§ Task prompt
From the data below, copy each line that includes the word "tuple".

Collected data entries
§ §

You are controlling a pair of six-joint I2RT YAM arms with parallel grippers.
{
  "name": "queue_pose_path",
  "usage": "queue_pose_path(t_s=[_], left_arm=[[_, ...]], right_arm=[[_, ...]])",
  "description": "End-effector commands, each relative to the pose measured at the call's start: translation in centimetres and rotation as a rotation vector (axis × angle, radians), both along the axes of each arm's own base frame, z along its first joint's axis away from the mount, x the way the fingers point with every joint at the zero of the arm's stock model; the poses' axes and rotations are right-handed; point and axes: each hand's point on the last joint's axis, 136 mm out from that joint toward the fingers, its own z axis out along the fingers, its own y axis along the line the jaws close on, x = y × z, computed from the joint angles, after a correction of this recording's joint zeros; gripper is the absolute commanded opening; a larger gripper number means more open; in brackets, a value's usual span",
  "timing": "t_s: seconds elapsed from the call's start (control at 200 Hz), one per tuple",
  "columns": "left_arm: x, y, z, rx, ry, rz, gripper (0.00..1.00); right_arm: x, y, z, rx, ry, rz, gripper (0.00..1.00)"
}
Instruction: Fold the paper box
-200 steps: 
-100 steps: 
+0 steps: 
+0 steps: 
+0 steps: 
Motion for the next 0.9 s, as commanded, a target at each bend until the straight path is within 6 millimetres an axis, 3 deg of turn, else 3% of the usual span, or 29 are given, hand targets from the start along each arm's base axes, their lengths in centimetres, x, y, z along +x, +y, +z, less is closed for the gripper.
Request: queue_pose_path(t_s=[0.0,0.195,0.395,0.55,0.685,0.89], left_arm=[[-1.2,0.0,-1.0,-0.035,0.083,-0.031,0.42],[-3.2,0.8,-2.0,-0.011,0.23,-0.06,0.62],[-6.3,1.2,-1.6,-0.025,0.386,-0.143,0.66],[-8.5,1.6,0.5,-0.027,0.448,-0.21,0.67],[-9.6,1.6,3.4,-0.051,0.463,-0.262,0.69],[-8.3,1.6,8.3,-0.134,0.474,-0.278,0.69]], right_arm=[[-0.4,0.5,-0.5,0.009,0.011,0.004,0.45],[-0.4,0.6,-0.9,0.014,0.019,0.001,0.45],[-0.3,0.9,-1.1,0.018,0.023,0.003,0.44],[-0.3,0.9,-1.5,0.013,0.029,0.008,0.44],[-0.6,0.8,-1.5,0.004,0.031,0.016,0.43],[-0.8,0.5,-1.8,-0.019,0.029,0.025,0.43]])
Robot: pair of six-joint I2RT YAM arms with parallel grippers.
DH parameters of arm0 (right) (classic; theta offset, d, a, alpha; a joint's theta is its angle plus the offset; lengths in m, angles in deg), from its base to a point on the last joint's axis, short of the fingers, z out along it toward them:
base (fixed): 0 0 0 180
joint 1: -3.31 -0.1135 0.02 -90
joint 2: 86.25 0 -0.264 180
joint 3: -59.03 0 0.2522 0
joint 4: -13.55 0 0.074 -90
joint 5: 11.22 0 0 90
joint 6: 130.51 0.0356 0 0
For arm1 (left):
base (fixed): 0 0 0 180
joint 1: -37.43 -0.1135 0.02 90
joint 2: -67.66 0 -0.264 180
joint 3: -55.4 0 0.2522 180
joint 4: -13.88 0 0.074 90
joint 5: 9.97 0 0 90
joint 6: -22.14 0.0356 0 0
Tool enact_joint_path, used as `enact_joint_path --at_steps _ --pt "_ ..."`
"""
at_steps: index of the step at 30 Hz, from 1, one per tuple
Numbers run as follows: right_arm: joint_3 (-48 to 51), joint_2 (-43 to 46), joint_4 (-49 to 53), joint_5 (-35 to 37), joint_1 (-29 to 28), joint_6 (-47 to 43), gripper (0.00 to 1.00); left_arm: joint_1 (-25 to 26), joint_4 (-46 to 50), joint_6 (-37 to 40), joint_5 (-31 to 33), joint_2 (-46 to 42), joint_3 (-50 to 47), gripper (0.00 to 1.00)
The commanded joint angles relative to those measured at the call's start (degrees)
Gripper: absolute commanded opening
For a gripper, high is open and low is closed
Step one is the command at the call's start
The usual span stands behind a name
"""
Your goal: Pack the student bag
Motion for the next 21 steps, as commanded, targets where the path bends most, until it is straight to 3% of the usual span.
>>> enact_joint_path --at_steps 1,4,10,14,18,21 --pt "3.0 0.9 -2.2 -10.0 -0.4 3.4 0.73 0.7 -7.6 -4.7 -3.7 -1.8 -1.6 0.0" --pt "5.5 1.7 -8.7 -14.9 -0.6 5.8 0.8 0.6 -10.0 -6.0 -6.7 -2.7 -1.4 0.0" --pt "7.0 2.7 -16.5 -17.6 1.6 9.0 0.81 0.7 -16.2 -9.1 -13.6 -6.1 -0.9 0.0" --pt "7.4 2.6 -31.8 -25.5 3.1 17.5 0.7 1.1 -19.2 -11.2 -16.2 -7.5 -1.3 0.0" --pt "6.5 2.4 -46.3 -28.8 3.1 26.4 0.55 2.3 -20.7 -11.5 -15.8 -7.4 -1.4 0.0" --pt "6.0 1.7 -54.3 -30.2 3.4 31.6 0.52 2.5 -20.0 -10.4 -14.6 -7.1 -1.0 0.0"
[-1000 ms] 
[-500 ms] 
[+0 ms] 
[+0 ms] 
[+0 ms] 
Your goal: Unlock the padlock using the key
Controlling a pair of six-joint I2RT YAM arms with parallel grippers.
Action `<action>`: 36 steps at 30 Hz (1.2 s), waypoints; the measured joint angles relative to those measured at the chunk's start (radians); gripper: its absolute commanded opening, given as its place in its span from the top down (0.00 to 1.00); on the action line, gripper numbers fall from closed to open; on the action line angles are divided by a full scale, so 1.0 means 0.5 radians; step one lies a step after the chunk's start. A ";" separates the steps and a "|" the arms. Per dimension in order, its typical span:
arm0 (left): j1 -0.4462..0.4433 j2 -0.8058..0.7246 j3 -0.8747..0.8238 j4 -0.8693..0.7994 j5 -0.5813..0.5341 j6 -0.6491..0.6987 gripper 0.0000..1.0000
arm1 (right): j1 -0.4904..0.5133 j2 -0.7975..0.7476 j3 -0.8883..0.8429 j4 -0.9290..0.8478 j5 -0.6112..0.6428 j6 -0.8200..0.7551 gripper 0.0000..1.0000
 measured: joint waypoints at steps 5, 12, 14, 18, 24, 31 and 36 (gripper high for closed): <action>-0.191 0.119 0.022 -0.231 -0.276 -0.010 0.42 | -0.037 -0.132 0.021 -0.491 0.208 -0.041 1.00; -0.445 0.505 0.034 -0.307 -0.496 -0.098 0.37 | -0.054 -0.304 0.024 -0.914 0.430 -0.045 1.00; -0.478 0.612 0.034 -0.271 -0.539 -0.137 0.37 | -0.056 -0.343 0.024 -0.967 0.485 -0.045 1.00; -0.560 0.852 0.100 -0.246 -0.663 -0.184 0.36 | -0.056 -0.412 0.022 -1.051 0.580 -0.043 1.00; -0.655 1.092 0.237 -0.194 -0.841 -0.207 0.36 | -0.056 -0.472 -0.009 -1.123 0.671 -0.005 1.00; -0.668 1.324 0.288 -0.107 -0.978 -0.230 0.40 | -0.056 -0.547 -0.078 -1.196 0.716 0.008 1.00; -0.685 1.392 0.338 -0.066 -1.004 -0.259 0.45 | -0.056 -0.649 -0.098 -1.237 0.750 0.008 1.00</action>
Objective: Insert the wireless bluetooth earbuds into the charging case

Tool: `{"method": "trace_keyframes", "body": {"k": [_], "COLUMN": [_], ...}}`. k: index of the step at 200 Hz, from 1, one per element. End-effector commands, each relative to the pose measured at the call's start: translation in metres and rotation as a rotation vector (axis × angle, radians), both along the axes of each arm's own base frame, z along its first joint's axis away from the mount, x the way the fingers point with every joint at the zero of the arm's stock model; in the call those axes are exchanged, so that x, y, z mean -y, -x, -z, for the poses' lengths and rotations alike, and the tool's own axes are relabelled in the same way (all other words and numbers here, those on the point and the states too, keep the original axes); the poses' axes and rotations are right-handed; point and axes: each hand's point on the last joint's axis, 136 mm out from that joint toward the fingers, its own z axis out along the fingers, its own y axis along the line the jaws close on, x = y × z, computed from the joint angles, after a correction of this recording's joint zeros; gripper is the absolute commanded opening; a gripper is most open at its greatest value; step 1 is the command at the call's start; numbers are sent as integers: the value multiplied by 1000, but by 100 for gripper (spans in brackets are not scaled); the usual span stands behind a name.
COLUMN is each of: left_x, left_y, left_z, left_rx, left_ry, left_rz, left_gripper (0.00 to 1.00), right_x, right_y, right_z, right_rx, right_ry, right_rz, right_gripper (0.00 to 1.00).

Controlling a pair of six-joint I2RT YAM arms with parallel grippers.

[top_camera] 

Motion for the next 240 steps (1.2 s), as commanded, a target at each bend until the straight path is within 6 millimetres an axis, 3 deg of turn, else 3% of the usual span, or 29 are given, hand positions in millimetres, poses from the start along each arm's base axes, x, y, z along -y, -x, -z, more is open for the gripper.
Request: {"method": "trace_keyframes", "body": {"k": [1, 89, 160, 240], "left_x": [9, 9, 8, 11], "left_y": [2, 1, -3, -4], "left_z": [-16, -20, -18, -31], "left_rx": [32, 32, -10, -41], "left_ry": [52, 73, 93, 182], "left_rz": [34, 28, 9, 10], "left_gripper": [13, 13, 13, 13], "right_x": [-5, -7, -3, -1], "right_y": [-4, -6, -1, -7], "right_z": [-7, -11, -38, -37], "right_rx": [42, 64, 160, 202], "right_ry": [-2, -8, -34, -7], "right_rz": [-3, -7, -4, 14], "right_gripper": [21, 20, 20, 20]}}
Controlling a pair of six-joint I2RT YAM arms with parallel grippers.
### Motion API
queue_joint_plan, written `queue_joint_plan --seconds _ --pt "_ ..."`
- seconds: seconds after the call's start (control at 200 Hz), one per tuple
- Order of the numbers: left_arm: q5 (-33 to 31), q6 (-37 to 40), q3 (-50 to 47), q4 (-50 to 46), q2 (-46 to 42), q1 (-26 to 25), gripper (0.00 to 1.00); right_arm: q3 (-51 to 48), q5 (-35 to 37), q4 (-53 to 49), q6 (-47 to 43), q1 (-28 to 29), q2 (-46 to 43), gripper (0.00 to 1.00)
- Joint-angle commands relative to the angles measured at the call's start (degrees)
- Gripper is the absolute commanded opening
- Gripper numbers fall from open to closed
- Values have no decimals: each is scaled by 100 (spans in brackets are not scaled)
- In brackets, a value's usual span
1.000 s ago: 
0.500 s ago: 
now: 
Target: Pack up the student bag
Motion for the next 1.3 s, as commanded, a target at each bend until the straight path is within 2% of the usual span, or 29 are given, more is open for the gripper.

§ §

§ Exercise output
  "timing": "t_s: seconds elapsed from the call's start (control at 200 Hz), one per tuple",
at_steps: index of the step at 30 Hz, from 1, one per tuple
- seconds: seconds after the call's start (control at 200 Hz), one per tuple

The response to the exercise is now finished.